▸ Task description
Below are some records; retype all of them exactly.

▸ Data entries
----------
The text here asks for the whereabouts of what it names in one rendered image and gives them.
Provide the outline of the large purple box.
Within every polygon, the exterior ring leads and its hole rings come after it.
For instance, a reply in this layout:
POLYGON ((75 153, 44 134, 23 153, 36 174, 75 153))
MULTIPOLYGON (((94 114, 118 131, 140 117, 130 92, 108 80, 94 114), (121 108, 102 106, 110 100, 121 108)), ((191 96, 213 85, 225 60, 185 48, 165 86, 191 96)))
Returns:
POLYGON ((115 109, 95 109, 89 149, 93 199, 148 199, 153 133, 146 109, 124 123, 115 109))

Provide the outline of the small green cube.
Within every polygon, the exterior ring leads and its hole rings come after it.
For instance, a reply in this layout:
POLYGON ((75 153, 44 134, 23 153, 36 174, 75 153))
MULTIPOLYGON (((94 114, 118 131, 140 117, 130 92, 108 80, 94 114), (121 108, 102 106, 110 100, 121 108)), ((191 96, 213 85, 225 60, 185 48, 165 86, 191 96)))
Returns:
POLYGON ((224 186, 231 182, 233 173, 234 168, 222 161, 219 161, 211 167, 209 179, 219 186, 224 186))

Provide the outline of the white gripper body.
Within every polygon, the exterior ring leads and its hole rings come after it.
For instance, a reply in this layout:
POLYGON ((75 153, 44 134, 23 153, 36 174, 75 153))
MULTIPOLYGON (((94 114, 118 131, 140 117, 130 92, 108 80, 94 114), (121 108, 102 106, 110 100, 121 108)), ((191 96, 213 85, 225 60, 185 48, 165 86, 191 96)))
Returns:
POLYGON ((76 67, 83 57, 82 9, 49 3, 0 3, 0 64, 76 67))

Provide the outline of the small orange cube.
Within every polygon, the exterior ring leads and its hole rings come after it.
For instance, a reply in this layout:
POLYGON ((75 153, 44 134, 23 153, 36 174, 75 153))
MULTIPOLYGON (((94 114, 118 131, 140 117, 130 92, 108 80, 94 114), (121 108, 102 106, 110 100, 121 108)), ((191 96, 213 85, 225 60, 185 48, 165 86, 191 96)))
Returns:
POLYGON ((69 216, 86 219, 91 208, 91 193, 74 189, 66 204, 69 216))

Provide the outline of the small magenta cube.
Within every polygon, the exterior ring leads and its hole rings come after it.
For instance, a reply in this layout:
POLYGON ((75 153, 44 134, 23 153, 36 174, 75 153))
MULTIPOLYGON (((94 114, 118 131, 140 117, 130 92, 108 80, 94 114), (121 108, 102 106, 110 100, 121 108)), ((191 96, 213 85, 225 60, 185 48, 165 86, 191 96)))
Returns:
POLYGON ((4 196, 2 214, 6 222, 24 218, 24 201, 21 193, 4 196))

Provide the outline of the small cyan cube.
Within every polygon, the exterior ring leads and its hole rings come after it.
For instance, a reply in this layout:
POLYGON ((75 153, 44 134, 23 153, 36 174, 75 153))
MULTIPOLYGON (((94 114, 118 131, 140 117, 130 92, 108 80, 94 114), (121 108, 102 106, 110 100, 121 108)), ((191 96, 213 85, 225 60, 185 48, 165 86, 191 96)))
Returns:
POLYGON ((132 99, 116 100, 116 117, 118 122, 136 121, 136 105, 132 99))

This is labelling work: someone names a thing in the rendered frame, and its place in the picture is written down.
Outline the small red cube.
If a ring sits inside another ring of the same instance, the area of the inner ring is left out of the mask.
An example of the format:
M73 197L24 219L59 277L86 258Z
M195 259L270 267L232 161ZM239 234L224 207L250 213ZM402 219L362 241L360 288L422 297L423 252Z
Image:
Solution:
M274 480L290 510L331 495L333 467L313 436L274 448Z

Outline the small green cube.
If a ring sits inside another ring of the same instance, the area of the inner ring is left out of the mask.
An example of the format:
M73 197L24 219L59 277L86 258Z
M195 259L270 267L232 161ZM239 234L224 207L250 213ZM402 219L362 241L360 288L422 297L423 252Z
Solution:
----------
▸ Task output
The text here asks for the whereabouts of what it names in one rendered image and gives them.
Provide the outline of the large purple box.
Within every polygon, the exterior ring leads and its hole rings come after it.
For instance, a reply in this layout:
POLYGON ((75 153, 44 134, 23 153, 36 174, 75 153))
MULTIPOLYGON (((94 114, 118 131, 140 117, 130 92, 108 80, 94 114), (121 108, 102 106, 110 100, 121 108)), ((191 96, 213 85, 225 60, 185 48, 165 86, 191 96)))
Returns:
POLYGON ((115 109, 95 109, 89 149, 93 199, 148 199, 153 133, 146 109, 124 123, 115 109))

Provide the outline of the small green cube.
Within every polygon, the exterior ring leads and its hole rings come after it.
For instance, a reply in this layout:
POLYGON ((75 153, 44 134, 23 153, 36 174, 75 153))
MULTIPOLYGON (((94 114, 118 131, 140 117, 130 92, 108 80, 94 114), (121 108, 102 106, 110 100, 121 108)), ((191 96, 213 85, 225 60, 185 48, 165 86, 191 96)))
Returns:
POLYGON ((224 186, 231 182, 233 173, 234 168, 222 161, 219 161, 211 167, 209 179, 219 186, 224 186))

Provide the outline of the white gripper body.
Within every polygon, the exterior ring leads and its hole rings come after it.
For instance, a reply in this layout:
POLYGON ((75 153, 44 134, 23 153, 36 174, 75 153))
MULTIPOLYGON (((94 114, 118 131, 140 117, 130 92, 108 80, 94 114), (121 108, 102 106, 110 100, 121 108)), ((191 96, 213 85, 225 60, 185 48, 165 86, 191 96)))
Returns:
POLYGON ((76 67, 83 57, 82 9, 49 3, 0 3, 0 64, 76 67))

Provide the outline of the small orange cube.
Within every polygon, the exterior ring leads and its hole rings come after it.
For instance, a reply in this layout:
POLYGON ((75 153, 44 134, 23 153, 36 174, 75 153))
MULTIPOLYGON (((94 114, 118 131, 140 117, 130 92, 108 80, 94 114), (121 108, 102 106, 110 100, 121 108)), ((191 96, 213 85, 225 60, 185 48, 165 86, 191 96)))
Returns:
POLYGON ((69 216, 86 219, 91 208, 91 193, 74 189, 66 204, 69 216))

Provide the outline of the small magenta cube.
Within every polygon, the exterior ring leads and its hole rings come after it.
For instance, a reply in this layout:
POLYGON ((75 153, 44 134, 23 153, 36 174, 75 153))
MULTIPOLYGON (((94 114, 118 131, 140 117, 130 92, 108 80, 94 114), (121 108, 102 106, 110 100, 121 108)), ((191 96, 213 85, 225 60, 185 48, 165 86, 191 96)))
Returns:
POLYGON ((4 196, 2 214, 6 222, 24 218, 24 201, 21 193, 4 196))

Provide the outline of the small cyan cube.
Within every polygon, the exterior ring leads and its hole rings come after it.
For instance, a reply in this layout:
POLYGON ((75 153, 44 134, 23 153, 36 174, 75 153))
MULTIPOLYGON (((94 114, 118 131, 140 117, 130 92, 108 80, 94 114), (121 108, 102 106, 110 100, 121 108)), ((191 96, 213 85, 225 60, 185 48, 165 86, 191 96)))
Returns:
POLYGON ((132 99, 116 100, 116 117, 118 122, 136 121, 136 105, 132 99))

This is labelling work: someone names a thing in the rendered frame, and its place in the picture is written down.
Outline the small red cube.
If a ring sits inside another ring of the same instance, the area of the inner ring is left out of the mask.
An example of the format:
M73 197L24 219L59 277L86 258Z
M195 259L270 267L232 161ZM239 234L224 207L250 213ZM402 219L362 241L360 288L422 297L423 252Z
Image:
Solution:
M274 480L290 510L331 495L333 467L313 436L274 448Z

Outline the small green cube.
If a ring sits inside another ring of the same instance, the area of the inner ring is left out of the mask.
An example of the format:
M73 197L24 219L59 277L86 258Z
M195 259L270 267L232 161ZM239 234L224 207L250 213ZM402 219L362 241L360 288L422 297L423 252Z
Solution:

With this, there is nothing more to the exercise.